Your goal: Look through the listing for the word "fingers". Copy each line that has it.

Input data:
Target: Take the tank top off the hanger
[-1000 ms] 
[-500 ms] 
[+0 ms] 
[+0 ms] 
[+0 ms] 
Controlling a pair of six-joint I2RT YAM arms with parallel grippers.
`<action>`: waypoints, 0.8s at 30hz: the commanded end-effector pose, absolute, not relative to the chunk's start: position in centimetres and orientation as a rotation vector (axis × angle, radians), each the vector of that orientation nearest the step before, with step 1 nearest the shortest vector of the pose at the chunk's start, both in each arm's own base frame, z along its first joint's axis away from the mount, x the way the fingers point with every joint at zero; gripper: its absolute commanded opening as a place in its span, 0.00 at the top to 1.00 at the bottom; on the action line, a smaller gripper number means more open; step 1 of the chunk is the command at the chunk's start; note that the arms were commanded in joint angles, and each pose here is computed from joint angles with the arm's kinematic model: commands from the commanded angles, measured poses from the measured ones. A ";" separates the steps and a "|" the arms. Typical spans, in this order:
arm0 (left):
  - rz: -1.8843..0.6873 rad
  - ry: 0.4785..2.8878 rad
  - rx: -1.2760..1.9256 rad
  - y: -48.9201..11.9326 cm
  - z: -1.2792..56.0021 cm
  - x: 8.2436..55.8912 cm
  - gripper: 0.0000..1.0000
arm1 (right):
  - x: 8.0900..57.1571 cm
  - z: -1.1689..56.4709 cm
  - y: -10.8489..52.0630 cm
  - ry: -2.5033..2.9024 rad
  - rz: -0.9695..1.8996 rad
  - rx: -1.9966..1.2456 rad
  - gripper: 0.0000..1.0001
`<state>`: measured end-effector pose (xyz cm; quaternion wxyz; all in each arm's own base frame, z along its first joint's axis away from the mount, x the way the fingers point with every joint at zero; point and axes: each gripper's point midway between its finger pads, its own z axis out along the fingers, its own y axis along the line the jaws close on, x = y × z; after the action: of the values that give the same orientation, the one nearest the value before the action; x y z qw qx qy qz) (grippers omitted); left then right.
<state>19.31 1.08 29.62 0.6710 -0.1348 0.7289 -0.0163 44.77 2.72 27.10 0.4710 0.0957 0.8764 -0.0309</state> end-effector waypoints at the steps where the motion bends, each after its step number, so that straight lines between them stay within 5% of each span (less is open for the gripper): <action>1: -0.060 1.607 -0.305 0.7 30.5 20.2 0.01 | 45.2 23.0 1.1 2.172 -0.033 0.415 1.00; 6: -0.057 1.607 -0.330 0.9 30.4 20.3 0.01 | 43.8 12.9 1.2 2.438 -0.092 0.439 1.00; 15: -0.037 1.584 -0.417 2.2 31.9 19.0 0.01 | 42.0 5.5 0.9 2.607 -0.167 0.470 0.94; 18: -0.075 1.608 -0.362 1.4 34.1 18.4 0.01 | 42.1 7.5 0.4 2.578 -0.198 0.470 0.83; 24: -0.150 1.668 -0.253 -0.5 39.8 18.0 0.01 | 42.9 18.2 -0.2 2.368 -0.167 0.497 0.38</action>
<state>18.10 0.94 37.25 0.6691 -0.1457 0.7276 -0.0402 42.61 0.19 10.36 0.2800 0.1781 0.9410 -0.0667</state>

Answer section:
`<action>`: waypoints, 0.8s at 30hz: the commanded end-effector pose, absolute, not relative to the chunk's start: position in centimetres and orientation as a rotation vector (axis × angle, radians), each the vector of that orientation nearest the step before, with step 1 nearest the shortest vector of the pose at the chunk's start, both in each arm's own base frame, z along its first joint's axis away from the mount, x the way the fingers point with every joint at zero; gripper: its absolute commanded opening as a place in its span, 0.00 at the top to 1.00 at the bottom; on the action line, a smaller gripper number means more open; step 1 of the chunk is the command at the chunk's start; note that the arms were commanded in joint angles, and each pose here is computed from joint angles with the arm's kinematic model: commands from the commanded angles, measured poses from the measured ones. A ";" separates the steps and a "|" the arms. Typical spans, in this order:
`<state>`: measured end-effector pose (xyz cm; quaternion wxyz; all in each arm's own base frame, z along its first joint's axis away from the mount, x the way the fingers point with every joint at zero; point and axes: each gripper's point midway between its finger pads, its own z axis out along the fingers, its own y axis along the line the jaws close on, x = y × z; after the action: of the values that give the same orientation, the one nearest the value before the action; x y z qw qx qy qz) (grippers omitted); left then right.

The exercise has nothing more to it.